Alors que les canicules se multiplient, l'inconfort lié aux fortes températures devient une réalité pour beaucoup. Mais pour certaines personnes, comme Maud, une quinquagénaire lyonnaise, cette chaleur déclenche une angoisse paralysante : la thermophobie, la peur de la chaleur.
Un été à huis clos
« Dès que les températures sont un peu élevées, je vis un enfer », confie Maud. Depuis son appartement aux volets fermés, elle décrit un quotidien rythmé par l'évitement. « Je ne sors pas, je passe la journée dans le noir. » Cette peur, elle la porte depuis l'enfance. « Petite, je redoutais déjà l'été. Ma mère me disait que j'étais la seule à me cacher du soleil. »
Diagnostiquée autiste il y a deux ans, Maud doit également gérer des problèmes de thermorégulation. « Mon corps arrive à saturation, il n'en peut vraiment plus », explique-t-elle. L'été, elle s'enferme chez elle, dort mal et n'a aucun répit. « Je passe l'été dans le noir. Il n'y a pas d'accalmie. »
Un cercle vicieux d'angoisse et de fatigue
Le manque de sommeil, amplifié par l'anxiété, crée une fatigue qui rend la gestion de l'angoisse encore plus difficile. « C'est un cercle vicieux, j'en peux plus », souffle Maud. Elle redoute les années à venir : « Ça va être de pire en pire.
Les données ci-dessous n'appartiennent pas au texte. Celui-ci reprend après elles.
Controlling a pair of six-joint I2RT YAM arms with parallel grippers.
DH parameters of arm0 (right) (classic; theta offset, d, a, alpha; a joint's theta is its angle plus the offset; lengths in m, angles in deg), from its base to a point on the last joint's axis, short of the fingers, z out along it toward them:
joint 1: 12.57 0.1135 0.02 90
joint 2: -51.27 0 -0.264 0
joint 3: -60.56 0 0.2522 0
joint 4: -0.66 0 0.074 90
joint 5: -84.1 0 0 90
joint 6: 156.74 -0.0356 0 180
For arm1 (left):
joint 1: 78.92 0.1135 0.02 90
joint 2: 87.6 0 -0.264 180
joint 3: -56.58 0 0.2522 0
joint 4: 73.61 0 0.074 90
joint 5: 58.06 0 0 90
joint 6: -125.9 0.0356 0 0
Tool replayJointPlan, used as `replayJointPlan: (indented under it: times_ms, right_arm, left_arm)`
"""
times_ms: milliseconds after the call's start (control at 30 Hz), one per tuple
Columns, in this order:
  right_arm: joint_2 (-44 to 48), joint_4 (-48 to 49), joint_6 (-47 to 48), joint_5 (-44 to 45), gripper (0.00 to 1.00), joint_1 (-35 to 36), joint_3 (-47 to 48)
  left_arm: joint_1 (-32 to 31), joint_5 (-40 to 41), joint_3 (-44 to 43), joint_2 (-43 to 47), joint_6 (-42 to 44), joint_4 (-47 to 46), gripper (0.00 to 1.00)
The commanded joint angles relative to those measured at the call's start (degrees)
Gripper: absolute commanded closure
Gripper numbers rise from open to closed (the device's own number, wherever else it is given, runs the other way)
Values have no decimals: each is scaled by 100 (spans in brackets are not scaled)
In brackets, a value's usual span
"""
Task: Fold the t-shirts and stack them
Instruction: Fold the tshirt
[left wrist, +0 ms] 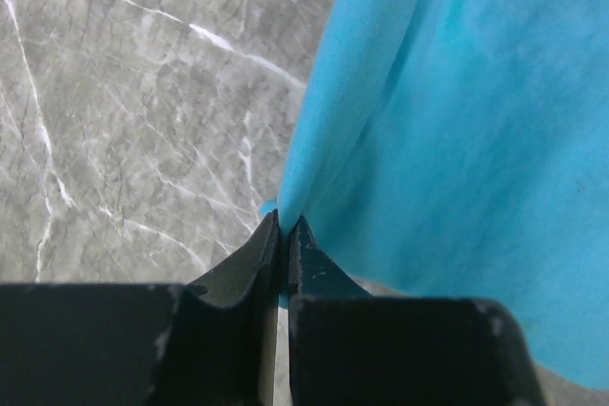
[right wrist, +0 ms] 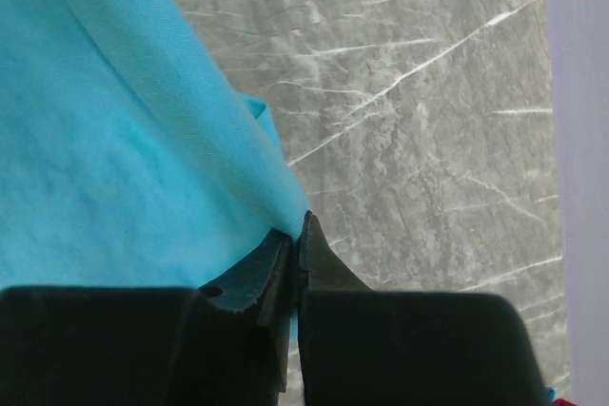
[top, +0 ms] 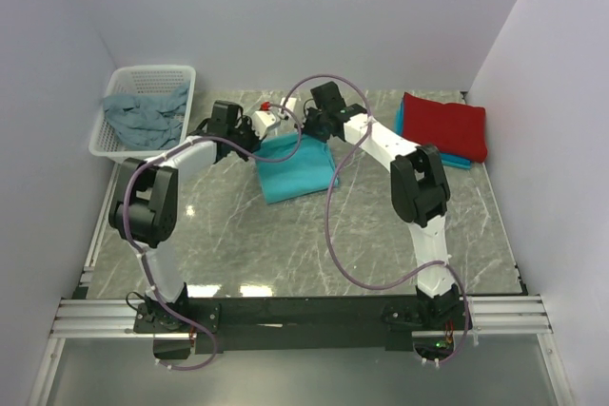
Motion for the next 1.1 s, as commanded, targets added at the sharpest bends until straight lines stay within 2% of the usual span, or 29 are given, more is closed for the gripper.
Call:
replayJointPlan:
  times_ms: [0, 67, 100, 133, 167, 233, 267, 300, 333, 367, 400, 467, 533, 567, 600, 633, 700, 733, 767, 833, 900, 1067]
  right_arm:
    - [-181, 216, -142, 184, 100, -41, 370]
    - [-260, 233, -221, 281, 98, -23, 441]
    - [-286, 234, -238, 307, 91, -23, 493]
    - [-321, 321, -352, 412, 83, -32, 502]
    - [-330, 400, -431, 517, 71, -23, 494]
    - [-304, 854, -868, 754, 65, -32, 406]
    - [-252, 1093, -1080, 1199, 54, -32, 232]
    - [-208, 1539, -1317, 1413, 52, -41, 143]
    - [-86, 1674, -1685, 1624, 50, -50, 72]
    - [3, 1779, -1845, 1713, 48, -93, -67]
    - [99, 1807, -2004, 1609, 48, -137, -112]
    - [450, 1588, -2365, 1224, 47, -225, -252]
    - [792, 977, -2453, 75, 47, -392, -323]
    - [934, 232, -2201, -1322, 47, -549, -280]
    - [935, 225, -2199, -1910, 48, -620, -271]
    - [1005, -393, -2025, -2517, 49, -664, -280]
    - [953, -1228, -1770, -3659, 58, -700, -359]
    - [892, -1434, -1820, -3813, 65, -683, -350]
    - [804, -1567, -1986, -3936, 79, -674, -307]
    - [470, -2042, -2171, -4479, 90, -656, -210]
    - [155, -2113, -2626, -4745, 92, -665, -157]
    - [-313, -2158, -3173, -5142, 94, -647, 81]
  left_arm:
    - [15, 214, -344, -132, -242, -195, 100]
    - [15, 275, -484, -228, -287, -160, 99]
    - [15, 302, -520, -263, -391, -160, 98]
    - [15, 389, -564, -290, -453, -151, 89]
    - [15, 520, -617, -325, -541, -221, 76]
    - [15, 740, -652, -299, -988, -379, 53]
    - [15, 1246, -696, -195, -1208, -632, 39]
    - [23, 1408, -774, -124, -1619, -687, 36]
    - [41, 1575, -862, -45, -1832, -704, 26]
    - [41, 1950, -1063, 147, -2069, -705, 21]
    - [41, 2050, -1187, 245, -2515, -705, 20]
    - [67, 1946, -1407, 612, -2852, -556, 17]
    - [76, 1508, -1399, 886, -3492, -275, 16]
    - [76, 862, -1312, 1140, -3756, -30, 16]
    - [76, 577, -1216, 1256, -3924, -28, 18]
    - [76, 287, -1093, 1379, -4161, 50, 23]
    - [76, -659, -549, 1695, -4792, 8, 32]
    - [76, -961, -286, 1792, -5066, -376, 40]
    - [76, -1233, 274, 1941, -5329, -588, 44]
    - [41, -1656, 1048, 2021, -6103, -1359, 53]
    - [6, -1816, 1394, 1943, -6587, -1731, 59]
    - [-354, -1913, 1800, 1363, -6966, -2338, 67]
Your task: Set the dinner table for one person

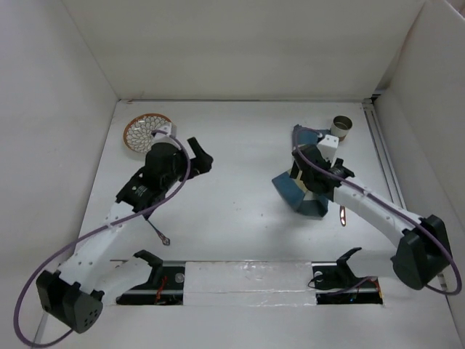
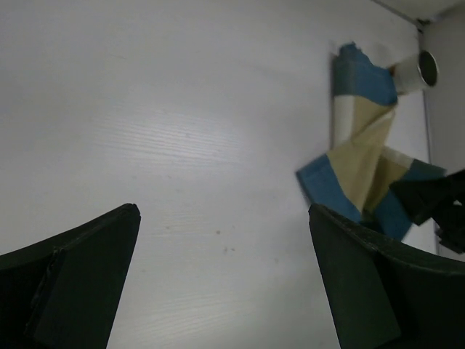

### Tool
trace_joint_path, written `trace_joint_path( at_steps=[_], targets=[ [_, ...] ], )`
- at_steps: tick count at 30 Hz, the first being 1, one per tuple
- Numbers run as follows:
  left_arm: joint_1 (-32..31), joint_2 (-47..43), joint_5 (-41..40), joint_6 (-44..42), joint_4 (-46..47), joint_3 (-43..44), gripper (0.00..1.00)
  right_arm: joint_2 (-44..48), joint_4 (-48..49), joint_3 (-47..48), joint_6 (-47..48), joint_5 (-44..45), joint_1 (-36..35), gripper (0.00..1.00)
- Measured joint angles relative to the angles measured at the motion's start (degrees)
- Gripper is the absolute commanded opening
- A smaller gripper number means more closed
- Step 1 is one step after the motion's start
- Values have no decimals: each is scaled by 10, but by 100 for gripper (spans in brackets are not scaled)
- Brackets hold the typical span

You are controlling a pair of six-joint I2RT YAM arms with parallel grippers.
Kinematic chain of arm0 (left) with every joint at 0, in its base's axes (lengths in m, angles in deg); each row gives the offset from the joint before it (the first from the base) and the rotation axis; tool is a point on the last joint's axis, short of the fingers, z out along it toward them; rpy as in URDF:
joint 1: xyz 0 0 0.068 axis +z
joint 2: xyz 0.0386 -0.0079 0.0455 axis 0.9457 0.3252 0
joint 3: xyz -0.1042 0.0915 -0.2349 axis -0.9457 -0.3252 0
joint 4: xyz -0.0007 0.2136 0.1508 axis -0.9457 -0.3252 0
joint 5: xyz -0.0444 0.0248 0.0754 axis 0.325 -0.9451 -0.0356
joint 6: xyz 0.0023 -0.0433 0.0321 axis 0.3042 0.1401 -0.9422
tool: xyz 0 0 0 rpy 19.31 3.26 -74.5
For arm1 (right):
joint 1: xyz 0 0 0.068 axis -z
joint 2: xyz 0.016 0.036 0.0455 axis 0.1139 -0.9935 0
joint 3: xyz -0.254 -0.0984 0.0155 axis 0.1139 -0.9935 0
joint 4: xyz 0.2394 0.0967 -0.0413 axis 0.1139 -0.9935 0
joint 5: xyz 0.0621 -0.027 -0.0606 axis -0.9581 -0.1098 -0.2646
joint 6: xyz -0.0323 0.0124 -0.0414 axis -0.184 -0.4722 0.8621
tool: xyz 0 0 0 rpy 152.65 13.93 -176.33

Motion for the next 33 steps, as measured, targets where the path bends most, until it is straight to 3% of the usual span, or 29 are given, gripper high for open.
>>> trace_joint_path(
  at_steps=[3, 7, 10, 16, 22, 33],
  targets=[
    [-58, 47, 36, 28, 56, -14, 100, 49, 0, -19, -25, 0, -7, 100],
    [-176, 200, 45, 57, 114, 8, 100, 85, 3, -31, -42, 4, -17, 100],
    [-216, 311, 52, 69, 130, 56, 100, 87, -2, -31, -57, 13, -19, 100],
    [-224, 463, 54, 75, 157, 149, 98, 125, -19, -31, -72, 26, -24, 100],
    [-223, 591, 73, 25, 161, 284, 92, 204, -40, -31, -69, 30, -27, 100],
    [-222, 691, 117, -6, 134, 357, 69, 325, -71, -26, -42, 40, -29, 100]
  ],
)
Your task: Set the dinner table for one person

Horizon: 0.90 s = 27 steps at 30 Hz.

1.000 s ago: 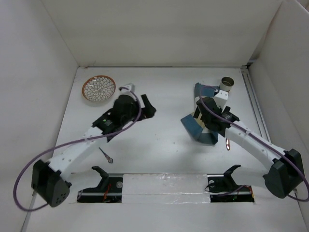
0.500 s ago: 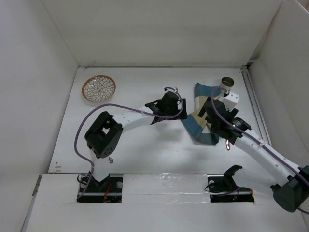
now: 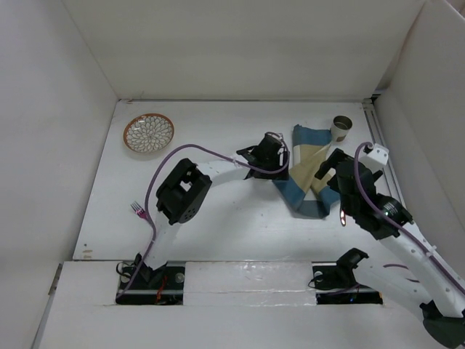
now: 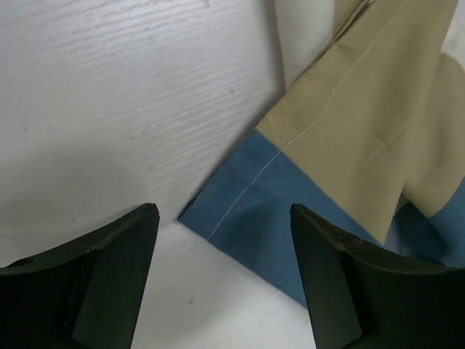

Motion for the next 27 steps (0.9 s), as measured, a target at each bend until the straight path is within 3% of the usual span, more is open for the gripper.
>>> trace_joint_path(
  at_steps=[6, 11, 21, 27],
  targets=[
    [-6, 39, 3, -6, -12, 52, 46, 13, -8, 0, 8, 0, 0, 100],
    [-6, 48, 1, -6, -22, 57, 0, 19, -11, 1, 12, 0, 0, 100],
    [3, 29, -71, 2, -91, 68, 0, 4, 11, 0, 37, -22, 0, 100],
    [75, -136, -165, 25, -142, 7, 0, -67, 63, -19, 53, -69, 1, 100]
  ],
)
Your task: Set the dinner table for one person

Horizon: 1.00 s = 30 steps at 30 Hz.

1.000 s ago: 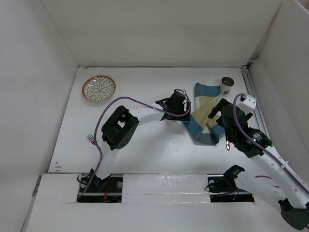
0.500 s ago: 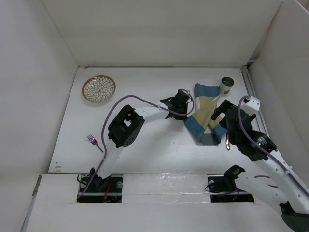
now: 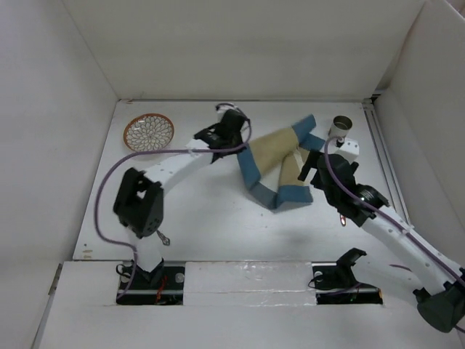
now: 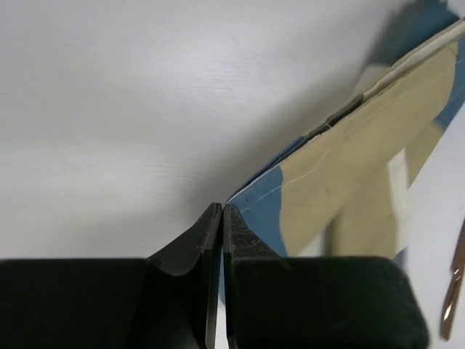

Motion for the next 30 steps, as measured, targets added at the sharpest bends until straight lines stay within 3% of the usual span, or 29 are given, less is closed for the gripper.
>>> trace_joint_path(
  at_steps=[4, 7, 13, 22, 30],
  targets=[
    [82, -148, -33, 23, 18, -113, 0, -68, 43, -24, 13, -50, 15, 100],
    [128, -196, -43, 39, 42, -203, 0, -132, 64, -30, 14, -84, 25, 100],
    [132, -149, -29, 58, 49, -318, 0, -171, 143, -99, 0, -166, 25, 100],
    [129, -133, -11, 66, 82, -341, 0, -237, 253, -144, -3, -284, 26, 100],
    [129, -147, -8, 70, 100, -378, 0, -272, 298, -163, -17, -327, 48, 97]
  ],
)
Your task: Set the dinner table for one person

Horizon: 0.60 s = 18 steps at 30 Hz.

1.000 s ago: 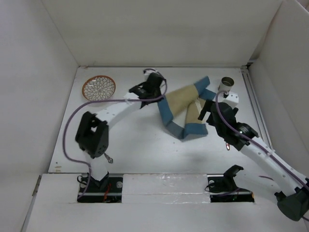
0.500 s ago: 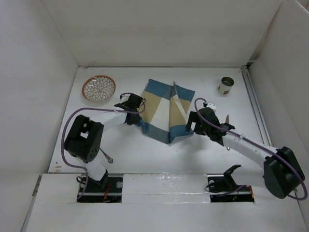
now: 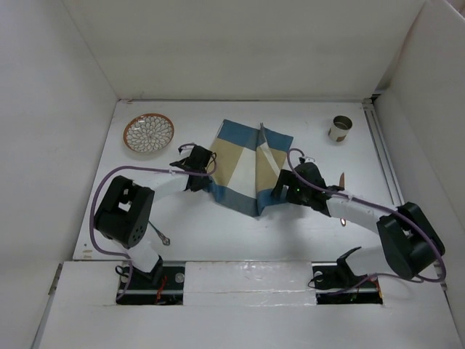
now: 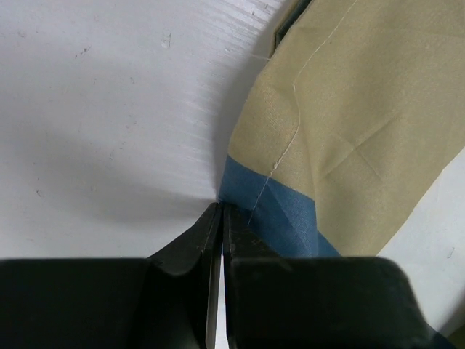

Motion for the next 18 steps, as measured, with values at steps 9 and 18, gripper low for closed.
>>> trace_joint_path(
  at_steps=[9, 18],
  targets=[
    [0, -2, 0, -1, 6, -5, 0, -8, 31, -13, -10, -15, 11, 75],
    [0, -3, 6, -1, 8, -6, 0, 96, 8, -54, -56, 7, 26, 99]
  ],
)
Le corps n'est pas fait pour ça. Les villes ne sont pas assez adaptées. »
Impossible pour elle de fuir vers un pays nordique, pour des raisons financières et familiales. « Je dois m'occuper de mon fils, je n'ai pas de famille ici », explique-t-elle. Alors, elle se cloître et attend des saisons plus clémentes. « Moi j'adore l'hiver ! J'ai jamais froid ! », lance-t-elle, avant de rire jaune.
L'éco-anxiété, une réaction légitime
Pour Claire Wallez, psychologue toulousaine spécialisée en éco-anxiété, ces angoisses sont légitimes face à un environnement qui devient moins vivable. « Les crises écologiques ne sont pas derrière nous. Nos esprits risquent de continuer à être mis à rude épreuve », explique-t-elle. La clé, selon elle, est « d'apprendre à accueillir nos pensées et émotions désagréables et à les observer telles qu'elles sont ». Après l'acceptation vient le dialogue avec les proches, pour éviter les ruminations et le sentiment d'impuissance.